Exercise
From the entries below, return every line that includes the word "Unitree".

Dataset entries
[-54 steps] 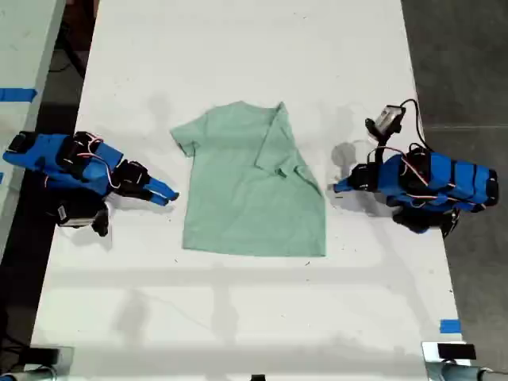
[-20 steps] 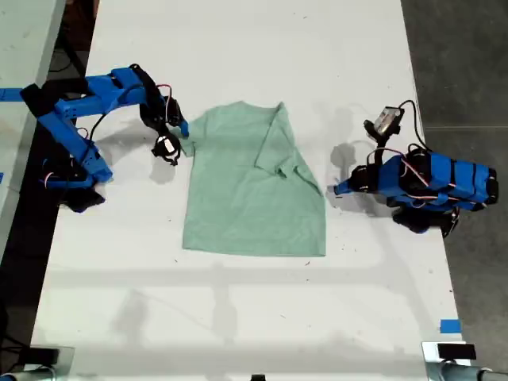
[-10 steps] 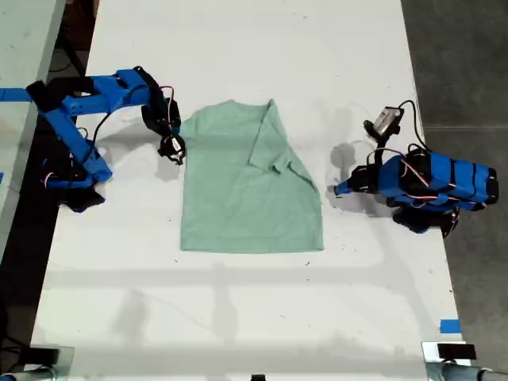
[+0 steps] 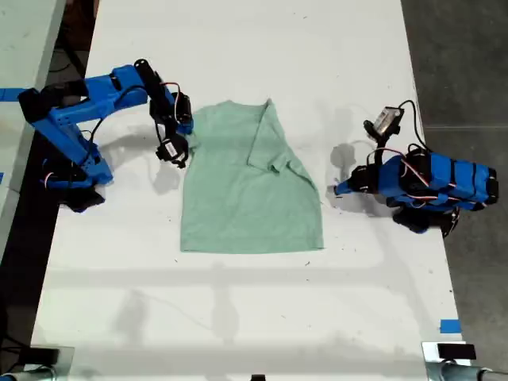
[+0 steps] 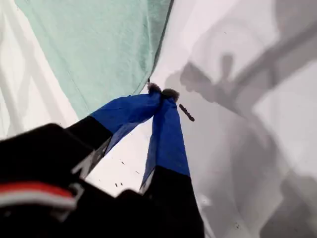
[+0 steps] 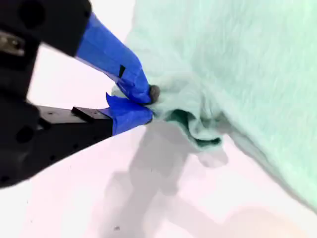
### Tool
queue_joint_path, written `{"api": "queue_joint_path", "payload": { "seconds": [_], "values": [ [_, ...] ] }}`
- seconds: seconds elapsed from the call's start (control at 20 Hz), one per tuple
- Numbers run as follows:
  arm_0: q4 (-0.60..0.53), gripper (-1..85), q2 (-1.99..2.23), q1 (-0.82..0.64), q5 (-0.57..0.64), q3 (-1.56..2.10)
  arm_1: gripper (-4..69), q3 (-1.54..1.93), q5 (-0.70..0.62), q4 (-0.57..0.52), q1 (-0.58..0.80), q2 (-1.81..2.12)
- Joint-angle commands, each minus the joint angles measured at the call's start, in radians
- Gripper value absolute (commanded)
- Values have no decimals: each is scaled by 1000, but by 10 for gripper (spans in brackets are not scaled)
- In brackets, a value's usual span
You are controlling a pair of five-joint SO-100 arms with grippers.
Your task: Fold t shirt
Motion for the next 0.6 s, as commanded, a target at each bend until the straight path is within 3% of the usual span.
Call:
{"api": "queue_joint_path", "payload": {
  "seconds": [0.0,0.4,0.5,0.55],
  "values": [
    [3,-3,118,86,-5,-118,-1,54,3,5,-8,9],
    [-121,-3,-175,293,44,-334,-1,54,3,5,-8,9],
    [-117,115,-301,321,40,-423,-1,54,3,5,-8,9],
    [-101,134,-347,324,35,-463,-1,54,3,5,-9,9]
  ]
}}
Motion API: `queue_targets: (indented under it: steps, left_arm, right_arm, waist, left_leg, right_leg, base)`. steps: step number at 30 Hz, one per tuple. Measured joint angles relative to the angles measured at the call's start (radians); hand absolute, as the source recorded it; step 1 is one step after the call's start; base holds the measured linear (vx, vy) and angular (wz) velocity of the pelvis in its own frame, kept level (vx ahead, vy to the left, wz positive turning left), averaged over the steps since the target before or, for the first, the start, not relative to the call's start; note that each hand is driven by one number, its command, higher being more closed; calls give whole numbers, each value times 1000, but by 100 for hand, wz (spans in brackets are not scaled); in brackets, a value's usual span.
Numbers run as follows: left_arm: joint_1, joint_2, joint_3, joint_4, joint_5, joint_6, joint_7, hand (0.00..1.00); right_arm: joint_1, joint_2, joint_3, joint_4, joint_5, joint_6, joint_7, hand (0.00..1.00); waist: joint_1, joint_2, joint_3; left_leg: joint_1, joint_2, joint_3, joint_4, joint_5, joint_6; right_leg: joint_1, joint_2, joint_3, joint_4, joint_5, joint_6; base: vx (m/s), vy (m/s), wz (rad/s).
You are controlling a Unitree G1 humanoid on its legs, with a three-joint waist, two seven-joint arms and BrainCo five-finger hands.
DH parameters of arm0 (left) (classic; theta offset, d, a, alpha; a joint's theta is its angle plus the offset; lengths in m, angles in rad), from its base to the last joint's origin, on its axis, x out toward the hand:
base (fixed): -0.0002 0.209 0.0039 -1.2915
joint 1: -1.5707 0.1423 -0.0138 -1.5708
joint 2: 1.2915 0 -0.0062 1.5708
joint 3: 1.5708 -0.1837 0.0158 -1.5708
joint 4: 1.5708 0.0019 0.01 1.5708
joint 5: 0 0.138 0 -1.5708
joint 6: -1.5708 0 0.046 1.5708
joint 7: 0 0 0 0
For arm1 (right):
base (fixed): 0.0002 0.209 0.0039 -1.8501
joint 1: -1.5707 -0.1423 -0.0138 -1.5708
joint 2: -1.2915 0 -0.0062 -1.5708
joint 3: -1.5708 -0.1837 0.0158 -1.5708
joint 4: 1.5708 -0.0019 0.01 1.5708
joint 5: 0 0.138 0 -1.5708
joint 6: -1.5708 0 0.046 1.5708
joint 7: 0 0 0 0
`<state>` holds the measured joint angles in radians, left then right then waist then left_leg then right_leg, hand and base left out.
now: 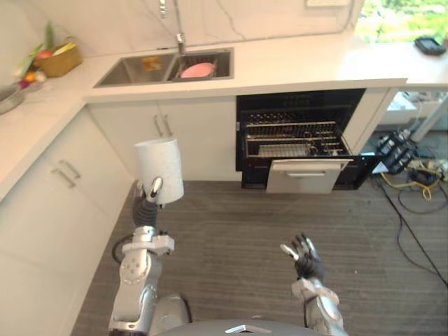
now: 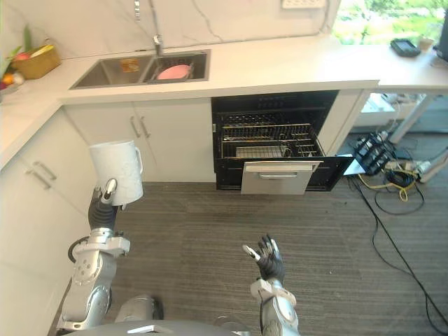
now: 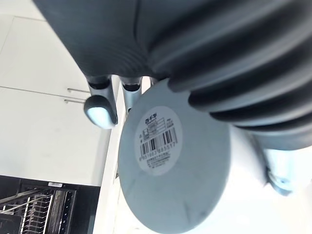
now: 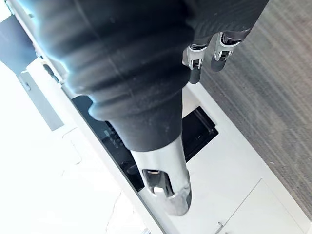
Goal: Walk over to the sink, pick up the cup, carry it to the dishwasher, place the cup inside the dishwasher, then close the dishwasher door
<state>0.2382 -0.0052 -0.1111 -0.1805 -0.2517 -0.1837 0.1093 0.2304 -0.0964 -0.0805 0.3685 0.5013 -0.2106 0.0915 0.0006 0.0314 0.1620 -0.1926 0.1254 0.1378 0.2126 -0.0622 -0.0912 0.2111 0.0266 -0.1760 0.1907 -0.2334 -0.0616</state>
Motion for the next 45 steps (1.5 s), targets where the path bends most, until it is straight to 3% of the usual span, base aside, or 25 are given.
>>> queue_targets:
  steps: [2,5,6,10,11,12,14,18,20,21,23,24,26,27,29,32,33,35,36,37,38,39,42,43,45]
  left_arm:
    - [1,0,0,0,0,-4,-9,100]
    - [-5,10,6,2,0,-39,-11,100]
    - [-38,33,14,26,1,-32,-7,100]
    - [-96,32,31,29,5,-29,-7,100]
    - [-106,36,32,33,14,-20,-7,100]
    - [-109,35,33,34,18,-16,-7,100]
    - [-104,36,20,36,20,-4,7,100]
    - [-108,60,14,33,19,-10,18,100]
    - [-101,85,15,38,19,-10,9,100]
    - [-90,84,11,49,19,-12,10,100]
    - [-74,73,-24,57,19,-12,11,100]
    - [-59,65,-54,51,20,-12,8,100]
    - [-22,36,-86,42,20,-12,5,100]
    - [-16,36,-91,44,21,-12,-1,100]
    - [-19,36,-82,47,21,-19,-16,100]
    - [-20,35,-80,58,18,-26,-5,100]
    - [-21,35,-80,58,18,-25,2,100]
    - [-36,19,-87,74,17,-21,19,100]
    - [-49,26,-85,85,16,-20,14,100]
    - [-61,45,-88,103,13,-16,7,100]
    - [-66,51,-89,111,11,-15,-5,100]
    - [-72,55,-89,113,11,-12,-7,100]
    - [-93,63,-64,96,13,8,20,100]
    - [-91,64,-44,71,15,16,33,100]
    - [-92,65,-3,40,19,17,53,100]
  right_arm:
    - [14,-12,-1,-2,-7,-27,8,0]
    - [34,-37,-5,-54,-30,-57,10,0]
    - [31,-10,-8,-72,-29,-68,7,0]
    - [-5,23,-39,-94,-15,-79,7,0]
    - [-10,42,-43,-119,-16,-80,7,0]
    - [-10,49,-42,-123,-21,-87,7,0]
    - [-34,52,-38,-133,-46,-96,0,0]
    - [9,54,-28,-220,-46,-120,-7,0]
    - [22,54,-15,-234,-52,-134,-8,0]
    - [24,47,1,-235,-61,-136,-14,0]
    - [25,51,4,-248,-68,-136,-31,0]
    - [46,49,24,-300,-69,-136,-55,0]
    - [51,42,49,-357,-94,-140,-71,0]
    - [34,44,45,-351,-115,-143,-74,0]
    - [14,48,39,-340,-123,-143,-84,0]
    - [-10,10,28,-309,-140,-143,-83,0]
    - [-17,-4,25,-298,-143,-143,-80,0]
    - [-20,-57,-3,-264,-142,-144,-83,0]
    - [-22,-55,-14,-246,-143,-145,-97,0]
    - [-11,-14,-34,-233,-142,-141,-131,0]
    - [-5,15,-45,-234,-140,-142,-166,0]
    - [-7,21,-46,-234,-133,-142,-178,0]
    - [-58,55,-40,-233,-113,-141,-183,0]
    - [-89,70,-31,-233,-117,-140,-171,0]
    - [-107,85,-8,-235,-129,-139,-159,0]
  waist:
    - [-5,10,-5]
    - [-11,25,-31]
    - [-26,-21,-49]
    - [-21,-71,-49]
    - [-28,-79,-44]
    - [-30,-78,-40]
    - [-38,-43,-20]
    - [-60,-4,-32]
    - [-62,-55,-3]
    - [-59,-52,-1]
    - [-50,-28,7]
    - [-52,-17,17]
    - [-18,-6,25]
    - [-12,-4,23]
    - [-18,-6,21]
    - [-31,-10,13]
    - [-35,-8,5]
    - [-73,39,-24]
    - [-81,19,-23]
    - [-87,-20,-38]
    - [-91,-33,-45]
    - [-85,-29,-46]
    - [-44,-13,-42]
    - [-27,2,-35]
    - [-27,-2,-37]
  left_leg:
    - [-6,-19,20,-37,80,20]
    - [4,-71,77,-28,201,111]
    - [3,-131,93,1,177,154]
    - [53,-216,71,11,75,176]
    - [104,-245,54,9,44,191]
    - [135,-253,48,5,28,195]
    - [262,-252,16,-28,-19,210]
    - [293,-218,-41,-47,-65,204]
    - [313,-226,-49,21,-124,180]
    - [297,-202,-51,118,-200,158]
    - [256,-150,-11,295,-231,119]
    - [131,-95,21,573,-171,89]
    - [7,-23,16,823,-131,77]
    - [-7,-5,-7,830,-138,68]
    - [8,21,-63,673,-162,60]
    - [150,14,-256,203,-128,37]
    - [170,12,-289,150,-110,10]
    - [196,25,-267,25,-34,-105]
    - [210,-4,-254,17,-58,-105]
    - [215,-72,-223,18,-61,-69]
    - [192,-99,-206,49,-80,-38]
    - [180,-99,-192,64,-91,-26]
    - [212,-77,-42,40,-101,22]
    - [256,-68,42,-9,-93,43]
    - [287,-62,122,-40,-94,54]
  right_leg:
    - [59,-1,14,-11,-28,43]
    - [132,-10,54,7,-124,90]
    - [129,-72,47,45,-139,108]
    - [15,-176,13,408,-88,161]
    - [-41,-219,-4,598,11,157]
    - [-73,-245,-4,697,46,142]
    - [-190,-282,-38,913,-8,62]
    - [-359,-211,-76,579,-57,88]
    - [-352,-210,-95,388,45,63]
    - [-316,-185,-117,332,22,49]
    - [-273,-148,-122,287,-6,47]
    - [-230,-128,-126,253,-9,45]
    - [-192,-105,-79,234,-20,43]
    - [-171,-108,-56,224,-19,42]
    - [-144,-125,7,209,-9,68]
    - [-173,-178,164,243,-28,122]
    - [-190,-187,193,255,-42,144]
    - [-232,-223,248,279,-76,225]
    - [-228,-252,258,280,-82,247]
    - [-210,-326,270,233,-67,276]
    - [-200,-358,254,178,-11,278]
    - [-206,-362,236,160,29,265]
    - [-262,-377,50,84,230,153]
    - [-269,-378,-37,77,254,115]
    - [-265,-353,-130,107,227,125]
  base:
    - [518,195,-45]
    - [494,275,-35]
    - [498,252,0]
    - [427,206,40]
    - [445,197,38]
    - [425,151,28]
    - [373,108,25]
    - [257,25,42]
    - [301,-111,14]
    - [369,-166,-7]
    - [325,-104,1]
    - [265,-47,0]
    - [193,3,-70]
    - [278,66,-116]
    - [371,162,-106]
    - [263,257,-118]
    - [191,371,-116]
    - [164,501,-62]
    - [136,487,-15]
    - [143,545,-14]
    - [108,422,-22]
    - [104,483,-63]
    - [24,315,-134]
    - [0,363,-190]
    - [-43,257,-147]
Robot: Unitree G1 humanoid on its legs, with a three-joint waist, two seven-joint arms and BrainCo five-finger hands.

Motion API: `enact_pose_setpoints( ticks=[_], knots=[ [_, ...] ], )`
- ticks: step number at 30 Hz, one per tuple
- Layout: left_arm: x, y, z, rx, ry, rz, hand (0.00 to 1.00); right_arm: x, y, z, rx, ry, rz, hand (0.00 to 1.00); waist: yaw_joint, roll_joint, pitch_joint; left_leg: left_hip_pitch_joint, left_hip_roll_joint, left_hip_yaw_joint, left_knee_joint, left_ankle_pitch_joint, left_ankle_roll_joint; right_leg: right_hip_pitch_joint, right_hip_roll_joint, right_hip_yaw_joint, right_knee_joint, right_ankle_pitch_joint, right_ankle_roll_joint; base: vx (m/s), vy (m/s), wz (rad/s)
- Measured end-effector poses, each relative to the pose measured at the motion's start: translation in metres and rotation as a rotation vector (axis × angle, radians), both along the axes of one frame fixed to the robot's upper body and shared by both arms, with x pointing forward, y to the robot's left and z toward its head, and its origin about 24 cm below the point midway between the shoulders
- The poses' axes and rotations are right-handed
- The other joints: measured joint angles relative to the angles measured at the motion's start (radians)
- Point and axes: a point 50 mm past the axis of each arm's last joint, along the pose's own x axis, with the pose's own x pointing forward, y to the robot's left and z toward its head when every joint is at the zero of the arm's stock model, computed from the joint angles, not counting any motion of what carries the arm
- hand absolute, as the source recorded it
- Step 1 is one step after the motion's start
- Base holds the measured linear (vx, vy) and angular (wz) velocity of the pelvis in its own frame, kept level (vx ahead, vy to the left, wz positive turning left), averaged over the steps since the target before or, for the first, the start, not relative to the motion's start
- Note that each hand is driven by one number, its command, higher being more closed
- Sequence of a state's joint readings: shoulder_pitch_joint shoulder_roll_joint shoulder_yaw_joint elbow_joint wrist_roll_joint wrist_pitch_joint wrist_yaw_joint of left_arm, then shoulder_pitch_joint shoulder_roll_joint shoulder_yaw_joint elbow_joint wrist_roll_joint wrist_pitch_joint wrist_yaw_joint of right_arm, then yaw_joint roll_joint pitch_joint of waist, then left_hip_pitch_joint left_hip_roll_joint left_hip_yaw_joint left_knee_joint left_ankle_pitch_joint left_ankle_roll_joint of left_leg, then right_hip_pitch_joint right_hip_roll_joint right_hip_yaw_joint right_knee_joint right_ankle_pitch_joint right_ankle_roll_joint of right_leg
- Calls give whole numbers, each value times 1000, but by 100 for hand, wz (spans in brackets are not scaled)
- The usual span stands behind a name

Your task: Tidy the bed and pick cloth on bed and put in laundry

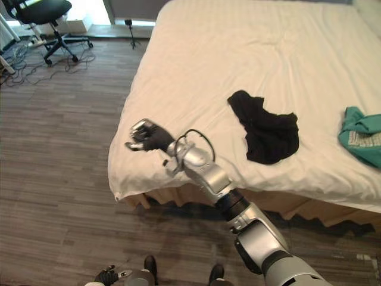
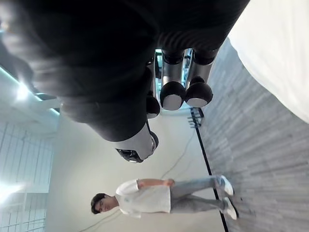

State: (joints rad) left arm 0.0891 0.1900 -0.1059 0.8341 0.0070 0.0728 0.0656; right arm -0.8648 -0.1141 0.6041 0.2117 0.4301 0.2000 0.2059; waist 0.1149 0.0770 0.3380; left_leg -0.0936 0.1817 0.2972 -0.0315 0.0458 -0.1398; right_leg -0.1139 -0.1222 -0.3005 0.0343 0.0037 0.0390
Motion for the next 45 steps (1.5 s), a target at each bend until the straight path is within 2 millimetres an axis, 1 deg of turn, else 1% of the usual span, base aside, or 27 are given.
enact_pose_setpoints(
  ticks=[4, 5, 8, 11, 13, 15, 18, 20, 22, 23, 25, 26, 27, 28, 29, 30, 31, 32, 33, 34, 36, 38, 39, 40, 42, 44, 45],
  knots=[
    [27, -10, 12, -31, -89, -34, 0, 6, 5, 27, 5, -81, -35, 100, 0, 26, 96, -69, -1, -7, -1, 31, 7, -73, -3, -4, 18, 15, -11, -88, -3, 7],
    [35, -14, 16, -39, -117, -53, 0, 13, 4, 34, -3, -94, -60, 100, -1, 40, 118, -103, -3, -12, -1, 46, 12, -101, -5, -11, 20, 21, -12, -71, -12, 21],
    [47, -21, 21, -35, -156, -75, 0, 27, -5, 38, -8, -95, -138, 100, 2, 65, 129, -184, -6, -43, -3, 74, 19, -170, -9, -34, 34, 22, -13, -56, -9, 26],
    [62, -29, 28, -37, -201, -87, 0, 51, -29, 40, -59, -112, -291, 100, 10, 99, 146, -260, -12, -82, -13, 117, 27, -227, -18, -74, 45, 25, -14, -45, 6, 38],
    [68, -37, 33, -45, -239, -105, 0, 74, -63, 50, -81, -116, -439, 100, 38, 121, 154, -295, -19, -98, -35, 148, 28, -273, -25, -83, 62, 25, -15, -48, 18, 21],
    [70, -40, 35, -50, -246, -120, 0, 77, -74, 62, -73, -179, -433, 100, 51, 134, 155, -337, -24, -116, -38, 165, 30, -313, -32, -91, 74, 26, -13, -66, 25, 14],
    [70, -40, 34, -47, -246, -132, 0, 85, -84, 59, -62, -172, -436, 100, 56, 136, 154, -360, -28, -124, -40, 172, 28, -345, -39, -87, 84, 35, -9, -64, 40, 3],
    [68, -41, 33, -45, -254, -143, 0, 93, -96, 47, -44, -105, -442, 100, 56, 142, 150, -359, -36, -132, -40, 171, 28, -345, -47, -83, 82, 42, 0, -69, 58, -1],
    [65, -40, 30, -47, -267, -148, 0, 101, -119, 18, -30, 32, -481, 100, 57, 154, 141, -354, -45, -145, -50, 155, 33, -344, -52, -73, 68, 47, 23, -83, 99, -4],
    [64, -38, 29, -42, -278, -149, 0, 104, -143, -11, -52, 145, -540, 100, 58, 154, 141, -349, -56, -141, -55, 145, 29, -338, -58, -64, 52, 66, 31, -64, 95, -6],
    [63, -36, 27, -38, -286, -138, 0, 99, -164, -47, -79, 256, -590, 100, 60, 154, 141, -340, -67, -136, -58, 143, 30, -325, -64, -57, 36, 79, 32, -23, 71, -5],
    [61, -33, 25, -35, -285, -113, 0, 88, -179, -82, -99, 354, -613, 100, 56, 152, 143, -322, -73, -124, -58, 141, 33, -302, -67, -48, 11, 92, 38, 4, 84, -14],
    [58, -29, 22, -29, -270, -86, 0, 72, -181, -119, -133, 443, -603, 100, 45, 148, 146, -296, -79, -113, -58, 133, 37, -273, -68, -36, -12, 107, 36, 33, 81, -19],
    [56, -27, 21, -25, -264, -75, 0, 62, -177, -137, -165, 482, -585, 100, 37, 146, 147, -278, -82, -107, -58, 131, 37, -254, -68, -29, -22, 114, 39, 70, 49, -33],
    [56, -22, 20, -17, -261, -45, 0, 41, -160, -170, -235, 550, -512, 100, 20, 140, 151, -223, -83, -89, -58, 125, 39, -204, -67, -13, -39, 127, 39, 94, 14, -38],
    [55, -17, 20, -11, -260, -17, 0, 25, -134, -186, -266, 571, -422, 100, -4, 132, 151, -174, -80, -76, -58, 116, 38, -158, -61, -3, -53, 128, 40, 87, -10, -36],
    [55, -17, 21, -12, -263, -11, 0, 22, -127, -187, -263, 570, -399, 100, -8, 129, 150, -163, -79, -72, -58, 113, 37, -148, -59, 0, -57, 128, 40, 91, -34, -41],
    [56, -13, 22, -9, -270, 8, 0, 14, -101, -187, -243, 552, -320, 100, -14, 110, 141, -130, -72, -53, -58, 103, 32, -124, -50, 13, -70, 128, 41, 90, -50, -43],
    [56, -11, 22, -9, -270, 25, 0, 7, -80, -182, -204, 521, -258, 100, -15, 89, 118, -115, -65, -39, -59, 99, 27, -110, -41, 20, -84, 131, 42, 95, -55, -45],
    [56, -10, 22, -6, -268, 26, 0, 4, -71, -178, -179, 501, -231, 100, -16, 76, 102, -110, -62, -34, -60, 97, 25, -107, -36, 28, -90, 131, 41, 98, -62, -29],
    [50, -9, 17, 10, -234, 13, 0, -10, -44, -158, -73, 393, -124, 100, -20, 7, 27, -74, -45, -26, -69, 90, 16, -71, -14, 39, -112, 134, 38, 123, -63, -14],
    [45, -8, 13, 16, -202, 20, 0, -16, -37, -147, -21, 341, -84, 100, -21, -30, -11, -45, -38, -19, -71, 83, 11, -44, -8, 41, -114, 128, 36, 101, -33, -12],
    [39, -5, 10, 22, -171, 35, 0, -22, -28, -133, 26, 285, -36, 100, -21, -63, -36, -15, -34, -2, -71, 73, 5, -16, -3, 49, -123, 125, 37, 127, -29, -24],
    [32, -3, 6, 36, -141, 32, 0, -29, -19, -119, 61, 230, 18, 100, -22, -83, -59, 6, -31, 2, -71, 61, 1, -3, -1, 59, -123, 118, 33, 97, -19, -24],
    [25, -2, 3, 53, -116, 41, 0, -44, -3, -95, 108, 135, 121, 100, -28, -99, -95, 29, -28, 13, -71, 52, -1, 16, 1, 65, -123, 111, 33, 81, -14, -16],
    [17, -2, -1, 75, -80, 48, 0, -61, 18, -66, 164, 47, 222, 100, -29, -98, -131, 63, -26, 23, -71, 44, -4, 46, 3, 69, -123, 104, 30, 82, -15, -11],
    [15, -2, -2, 74, -72, 52, 0, -64, 22, -60, 179, 36, 230, 100, -30, -97, -144, 65, -25, 23, -71, 44, -4, 48, 3, 69, -123, 103, 29, 47, -14, -2]
  ],
)
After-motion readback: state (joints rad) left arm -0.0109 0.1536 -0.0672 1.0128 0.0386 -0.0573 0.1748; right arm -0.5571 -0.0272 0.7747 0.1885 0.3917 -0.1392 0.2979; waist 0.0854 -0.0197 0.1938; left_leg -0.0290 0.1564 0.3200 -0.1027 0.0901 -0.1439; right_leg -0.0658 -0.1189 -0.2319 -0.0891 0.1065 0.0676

Response for this exercise
You are controlling a Unitree G1 humanoid on its legs, with a three-joint waist, two seven-joint arms and BrainCo five-finger hands.
Robot: Unitree G1 humanoid on its legs, with a three-joint waist, two seven-joint arms and BrainCo five-finger hands.

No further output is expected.